### Work task
Sort through the material below and copy each line with "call".

** Records supplied follows **

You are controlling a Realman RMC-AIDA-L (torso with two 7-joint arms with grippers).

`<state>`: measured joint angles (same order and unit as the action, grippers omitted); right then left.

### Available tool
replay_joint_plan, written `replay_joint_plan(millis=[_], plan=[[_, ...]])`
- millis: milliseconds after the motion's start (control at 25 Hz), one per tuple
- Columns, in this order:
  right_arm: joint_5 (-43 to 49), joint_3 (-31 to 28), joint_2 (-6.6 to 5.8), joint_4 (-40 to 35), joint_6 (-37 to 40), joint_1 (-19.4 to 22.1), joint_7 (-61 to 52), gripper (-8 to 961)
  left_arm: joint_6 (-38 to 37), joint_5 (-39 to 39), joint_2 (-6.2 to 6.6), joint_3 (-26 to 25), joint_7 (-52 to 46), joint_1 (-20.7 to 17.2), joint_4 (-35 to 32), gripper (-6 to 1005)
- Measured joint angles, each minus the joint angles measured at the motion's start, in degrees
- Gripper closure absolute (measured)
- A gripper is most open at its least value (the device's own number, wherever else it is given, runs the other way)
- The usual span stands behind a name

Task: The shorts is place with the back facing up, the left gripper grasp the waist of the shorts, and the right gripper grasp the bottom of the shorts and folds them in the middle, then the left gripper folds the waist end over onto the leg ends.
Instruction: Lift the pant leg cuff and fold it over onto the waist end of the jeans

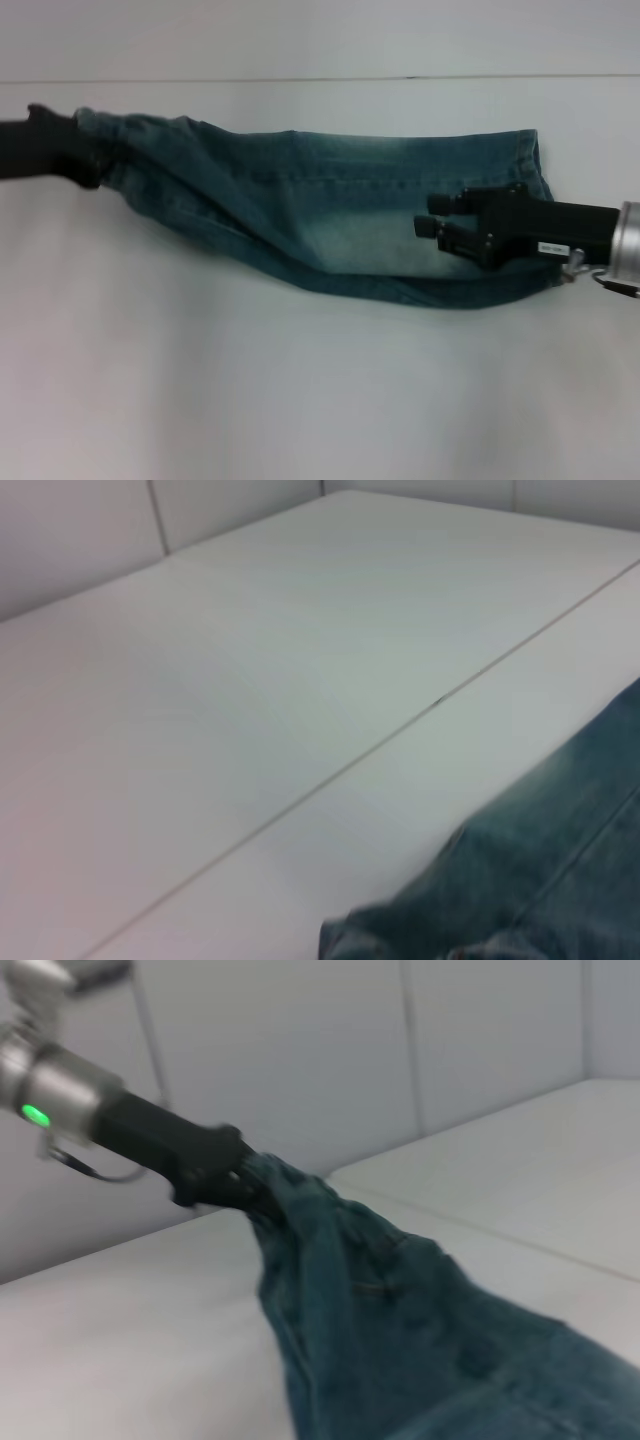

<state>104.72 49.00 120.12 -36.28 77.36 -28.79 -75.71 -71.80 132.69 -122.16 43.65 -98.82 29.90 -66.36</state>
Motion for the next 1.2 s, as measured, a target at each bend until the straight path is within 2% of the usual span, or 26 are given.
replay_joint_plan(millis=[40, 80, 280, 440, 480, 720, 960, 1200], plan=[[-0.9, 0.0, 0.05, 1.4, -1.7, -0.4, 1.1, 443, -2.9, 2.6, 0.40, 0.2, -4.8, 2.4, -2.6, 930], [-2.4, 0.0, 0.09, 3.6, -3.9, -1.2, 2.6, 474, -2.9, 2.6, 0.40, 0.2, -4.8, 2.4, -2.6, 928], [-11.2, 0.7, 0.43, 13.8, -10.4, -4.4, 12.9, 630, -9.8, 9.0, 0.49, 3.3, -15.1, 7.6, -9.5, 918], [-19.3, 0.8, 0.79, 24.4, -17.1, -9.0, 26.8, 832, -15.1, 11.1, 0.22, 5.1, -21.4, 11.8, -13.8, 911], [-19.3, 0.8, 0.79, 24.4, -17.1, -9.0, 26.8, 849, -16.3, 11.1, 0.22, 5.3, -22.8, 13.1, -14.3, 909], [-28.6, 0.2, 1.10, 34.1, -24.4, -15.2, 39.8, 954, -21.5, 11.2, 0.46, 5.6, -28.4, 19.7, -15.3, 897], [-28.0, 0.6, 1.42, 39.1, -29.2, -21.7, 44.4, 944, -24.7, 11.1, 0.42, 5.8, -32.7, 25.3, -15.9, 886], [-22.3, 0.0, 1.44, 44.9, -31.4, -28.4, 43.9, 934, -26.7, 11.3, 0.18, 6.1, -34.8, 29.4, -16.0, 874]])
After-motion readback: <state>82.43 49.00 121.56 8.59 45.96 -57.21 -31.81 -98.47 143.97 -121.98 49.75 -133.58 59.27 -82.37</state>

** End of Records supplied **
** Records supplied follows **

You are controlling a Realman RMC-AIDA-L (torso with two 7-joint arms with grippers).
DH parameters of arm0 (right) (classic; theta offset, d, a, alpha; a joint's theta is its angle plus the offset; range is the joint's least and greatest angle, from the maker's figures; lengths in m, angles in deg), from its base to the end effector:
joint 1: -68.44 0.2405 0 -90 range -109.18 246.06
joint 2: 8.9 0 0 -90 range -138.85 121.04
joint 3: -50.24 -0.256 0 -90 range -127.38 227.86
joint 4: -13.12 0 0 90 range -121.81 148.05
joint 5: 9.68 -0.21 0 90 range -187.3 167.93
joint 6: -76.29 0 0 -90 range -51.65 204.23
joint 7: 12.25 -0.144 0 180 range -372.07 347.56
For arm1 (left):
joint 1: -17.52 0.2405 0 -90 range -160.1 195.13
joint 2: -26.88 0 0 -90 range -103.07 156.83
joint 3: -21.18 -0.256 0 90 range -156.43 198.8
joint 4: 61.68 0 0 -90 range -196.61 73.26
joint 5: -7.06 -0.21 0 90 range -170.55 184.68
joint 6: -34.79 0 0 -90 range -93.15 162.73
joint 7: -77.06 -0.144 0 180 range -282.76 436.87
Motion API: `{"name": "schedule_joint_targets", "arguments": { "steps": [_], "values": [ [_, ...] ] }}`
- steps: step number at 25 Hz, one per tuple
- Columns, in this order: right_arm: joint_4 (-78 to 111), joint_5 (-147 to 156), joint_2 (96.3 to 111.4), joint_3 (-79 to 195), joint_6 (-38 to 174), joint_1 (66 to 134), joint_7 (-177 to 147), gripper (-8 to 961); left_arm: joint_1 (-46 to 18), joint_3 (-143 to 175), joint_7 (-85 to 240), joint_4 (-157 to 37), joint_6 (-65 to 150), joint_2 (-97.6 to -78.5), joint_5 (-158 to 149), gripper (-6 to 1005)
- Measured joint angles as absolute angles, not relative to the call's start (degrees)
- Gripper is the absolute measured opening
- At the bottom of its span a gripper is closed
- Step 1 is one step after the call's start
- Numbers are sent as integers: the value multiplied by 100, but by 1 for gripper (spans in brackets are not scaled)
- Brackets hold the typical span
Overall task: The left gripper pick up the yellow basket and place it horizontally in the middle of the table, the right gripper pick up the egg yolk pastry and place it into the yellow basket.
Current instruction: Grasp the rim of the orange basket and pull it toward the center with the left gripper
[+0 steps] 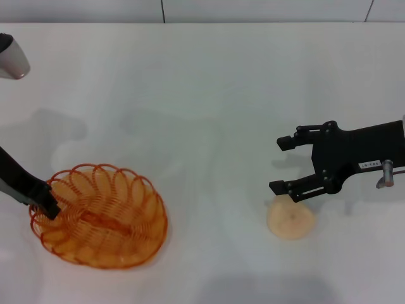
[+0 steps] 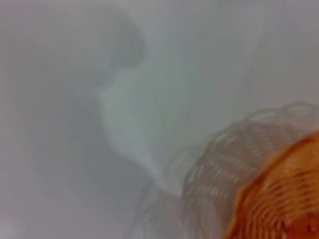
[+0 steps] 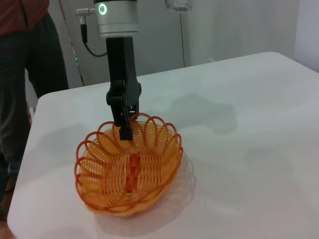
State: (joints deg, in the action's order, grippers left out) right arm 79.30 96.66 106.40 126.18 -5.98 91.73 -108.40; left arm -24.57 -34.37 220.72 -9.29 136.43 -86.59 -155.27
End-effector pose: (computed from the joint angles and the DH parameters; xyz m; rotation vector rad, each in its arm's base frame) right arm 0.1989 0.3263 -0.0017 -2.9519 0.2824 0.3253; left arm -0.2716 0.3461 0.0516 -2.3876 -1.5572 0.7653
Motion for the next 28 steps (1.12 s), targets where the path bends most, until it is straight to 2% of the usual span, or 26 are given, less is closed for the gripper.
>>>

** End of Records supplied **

### Reply to the exercise
- Measured joint angles as absolute angles, not relative to the call's start (degrees)
- Step 1 is one step after the call's start

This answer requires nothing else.